(Raw data begins)
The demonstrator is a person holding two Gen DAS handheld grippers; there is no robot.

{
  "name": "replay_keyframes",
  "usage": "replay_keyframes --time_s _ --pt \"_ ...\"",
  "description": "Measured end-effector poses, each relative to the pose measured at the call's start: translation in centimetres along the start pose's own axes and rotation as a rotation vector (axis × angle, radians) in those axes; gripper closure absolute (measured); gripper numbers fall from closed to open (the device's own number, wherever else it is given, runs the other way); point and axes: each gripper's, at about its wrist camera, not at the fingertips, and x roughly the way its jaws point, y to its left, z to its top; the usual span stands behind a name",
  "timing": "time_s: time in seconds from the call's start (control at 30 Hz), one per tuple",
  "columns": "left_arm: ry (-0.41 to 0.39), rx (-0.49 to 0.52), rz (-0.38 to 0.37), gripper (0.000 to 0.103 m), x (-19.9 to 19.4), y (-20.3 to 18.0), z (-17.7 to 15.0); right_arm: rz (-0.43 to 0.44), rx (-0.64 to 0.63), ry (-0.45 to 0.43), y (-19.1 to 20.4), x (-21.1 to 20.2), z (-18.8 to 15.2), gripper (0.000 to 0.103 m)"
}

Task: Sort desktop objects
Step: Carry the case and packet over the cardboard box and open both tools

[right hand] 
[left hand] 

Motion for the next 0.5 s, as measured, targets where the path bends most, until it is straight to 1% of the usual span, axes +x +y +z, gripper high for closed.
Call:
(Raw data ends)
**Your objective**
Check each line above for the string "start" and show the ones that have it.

**Response to this task**
  "description": "Measured end-effector poses, each relative to the pose measured at the call's start: translation in centimetres along the start pose's own axes and rotation as a rotation vector (axis × angle, radians) in those axes; gripper closure absolute (measured); gripper numbers fall from closed to open (the device's own number, wherever else it is given, runs the other way); point and axes: each gripper's, at about its wrist camera, not at the fingertips, and x roughly the way its jaws point, y to its left, z to its top; the usual span stands behind a name",
  "timing": "time_s: time in seconds from the call's start (control at 30 Hz), one per tuple",

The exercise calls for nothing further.